Ogni cosa di Conor Oberst è tesa ad irritarmi: lo era l'intervista a se stesso che chiudeva "Fevers And Mirrors" (e neanche una buona intervista), gli interminabili minuti che aprivano "Lifted..." (7 minuti francamente inascoltabili), lo erano i (falsi) sbagli di tempo di "False Advertising". Ad irritarmi erano tesi anche i 15 minuti di chitarra in distorsione che chiudevano il debutto "Letting Off The Happiness", che pure era già parecchio acerbo di suo. Se poi ci aggiungiamo una supponenza niente male e una tale fiducia nel proprio talento da fargli ritenere giusto pubblicare ogni schiocchezzuola e amenità varia (attraverso valanghe di singoli, ep, raccolte, progetti paralleli e collaborazioni assortite), ce n'è abbastanza perchè nasca odio nell'ascoltatore già parecchio frustrato dalla dispersiva iperproduzione attuale.

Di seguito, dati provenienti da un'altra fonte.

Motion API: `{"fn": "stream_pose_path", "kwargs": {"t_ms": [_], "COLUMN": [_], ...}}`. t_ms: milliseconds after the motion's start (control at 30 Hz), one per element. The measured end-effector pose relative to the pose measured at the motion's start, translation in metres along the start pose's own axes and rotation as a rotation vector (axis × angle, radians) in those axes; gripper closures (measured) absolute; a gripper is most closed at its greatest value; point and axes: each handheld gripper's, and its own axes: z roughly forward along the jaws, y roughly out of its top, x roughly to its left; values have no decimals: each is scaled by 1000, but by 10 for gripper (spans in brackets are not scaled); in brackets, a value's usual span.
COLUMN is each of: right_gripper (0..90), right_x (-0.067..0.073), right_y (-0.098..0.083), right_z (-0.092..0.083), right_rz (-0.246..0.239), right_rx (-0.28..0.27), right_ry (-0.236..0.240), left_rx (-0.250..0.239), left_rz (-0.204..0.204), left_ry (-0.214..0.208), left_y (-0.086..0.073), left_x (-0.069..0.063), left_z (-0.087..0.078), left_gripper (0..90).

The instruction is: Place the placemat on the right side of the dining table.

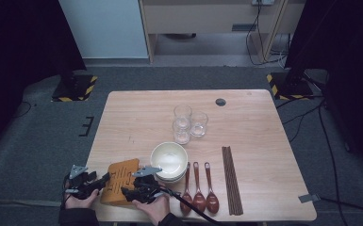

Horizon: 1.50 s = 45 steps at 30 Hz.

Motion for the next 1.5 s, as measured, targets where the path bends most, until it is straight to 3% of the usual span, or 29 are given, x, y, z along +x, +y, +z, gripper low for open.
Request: {"fn": "stream_pose_path", "kwargs": {"t_ms": [200,400,633,1267,1500], "right_gripper": [593,656,708,803,822], "right_x": [-4,-5,-7,-10,-11], "right_y": [-3,-3,-4,-4,-4], "right_z": [-2,-6,-9,-16,-17], "right_rz": [33,43,70,133,140], "right_rx": [-18,-41,-58,-78,-80], "right_ry": [16,42,82,174,187], "left_rx": [-47,-84,-98,-128,-137], "left_rz": [-24,-21,6,18,11], "left_ry": [2,2,8,-5,-5], "left_y": [-1,-1,0,3,4], "left_x": [2,1,-1,-3,-3], "left_z": [-7,-15,-18,-23,-25], "left_gripper": [281,262,272,256,243]}}
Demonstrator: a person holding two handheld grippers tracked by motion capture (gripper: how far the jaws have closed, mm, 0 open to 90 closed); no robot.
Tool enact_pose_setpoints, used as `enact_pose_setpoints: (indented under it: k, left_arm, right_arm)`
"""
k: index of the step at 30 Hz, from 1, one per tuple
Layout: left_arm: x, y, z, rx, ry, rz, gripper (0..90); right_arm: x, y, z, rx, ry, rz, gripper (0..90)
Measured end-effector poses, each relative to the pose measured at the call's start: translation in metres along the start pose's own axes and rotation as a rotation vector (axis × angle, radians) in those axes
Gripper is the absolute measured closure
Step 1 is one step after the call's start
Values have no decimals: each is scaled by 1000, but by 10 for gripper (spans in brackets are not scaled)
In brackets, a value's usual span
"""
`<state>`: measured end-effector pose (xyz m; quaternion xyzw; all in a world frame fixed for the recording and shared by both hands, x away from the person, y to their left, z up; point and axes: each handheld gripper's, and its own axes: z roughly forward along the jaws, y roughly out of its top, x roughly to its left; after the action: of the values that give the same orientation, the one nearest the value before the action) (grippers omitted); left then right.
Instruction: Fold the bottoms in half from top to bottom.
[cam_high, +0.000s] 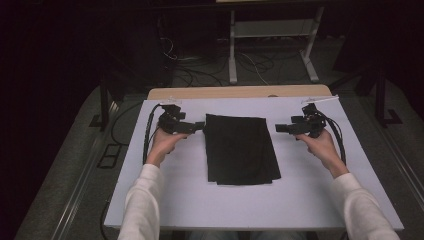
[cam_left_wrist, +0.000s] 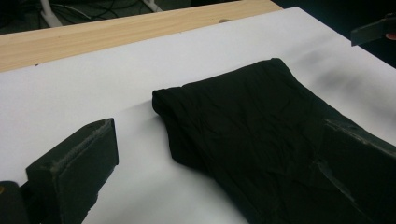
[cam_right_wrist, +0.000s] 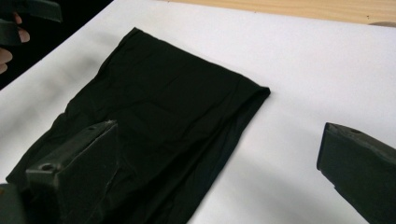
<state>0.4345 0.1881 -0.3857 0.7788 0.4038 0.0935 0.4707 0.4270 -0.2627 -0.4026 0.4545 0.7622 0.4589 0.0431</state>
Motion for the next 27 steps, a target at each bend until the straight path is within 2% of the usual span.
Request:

Poi scopri pure che il nuovo album in verità è doppio, e che neanche s'è preso la briga di accorparli e allora li paghi davvero doppio; che il primo è tipico suono "Bright Eyes" ma il secondo strizza l'occhio (nientemeno che) all'elettronica. Scopri che i due singoli estratti dai due dischetti sono balzati rispettivamente alla prima e seconda posizione di Billboard e per noi, sfigati e romantici cultori del sottosuolo, noi che ci masturbiamo la mente coi Fugazi ma anche coi Karate, tutto ciò fa l'effetto del crocifisso al Conte Dracula. E però.
E però poi ascolti "Lua" e che vuoi farci - l'amore è cieco. E' talento puro quello che Oberst distilla, tonnellate di parole senza interruzione su spartiti folk-rock, ciò che può venir fuori se un piccolo moccioso arrogante cresciuto nella campagna di Nashville si sposti a New York e lì, in compagnia del meglio di quel sottosuolo di cui ci vantiamo (Emmylou Harris, Nick Zinner degli "Yeah Yeah Yeahs", Matt Maginn dei "Cursive", membri di "The Good Life" e "Postal Service", persino Maria Taylor delle "Azure Ray"), si proietti tutto alla creazione del pop da camera perfetto, qualcosa intriso di lirismo e melodie ossessive e depresse, il tutto in un'orgia di urla e assalti sonici, lamenti sussurrati e battiti sintetici. E' il folk che presta il cuore al rock e se ne innamora ("We are nowhere and it's now"), è l'alt.country di "Poison Oak" che diventa splendidamente retrò in "Road to Joy", coi suoi spartiti di cimbali, fiati e tappeti di piano. E' la voce femminile che rincorre l'amore in blues spastici ("Landlocked Blues"), è il blues stesso che abbandona ogni frenesia e si fa dolorosa litania ("First Day Of My Life"). E' il primitivo terrore di "At The Bottom Of Everything", colle sue percussioni furiose.
Nel secondo dischetto l'impressione che si ha è invero più debole, tra richiami meno ("Gold Mine Gutter") o più marcati ("Ship in a Bottle") a quell'elettonica che corteggia le chitarre - cosa alquanto di moda in questi ultimi anni. Poco di eclatante (probabilmente una "Take It Easy" rabbiosa e scabra, il lavoro di batteria di "Gold Mine Gutter", le maracas affogate nei beat di "Arc Of Time"), il resto onesto lavoro di apprendistato: d'altronde è materia che il fanciullo deve ancora assimilare per bene.
A noi non resta che attendere il prossimo capolavoro (sintetico, va da sè) che "Digital Ash In A Digital Urn" ci ha dato prematura avvisaglia, e nel frattempo consolarci con la buona vecchia maniera che tante volte ci ha fatto innamorare, e di cui volentieri prestiamo il cuore anche ora che gira "I'm Wide Awake, It's Morning".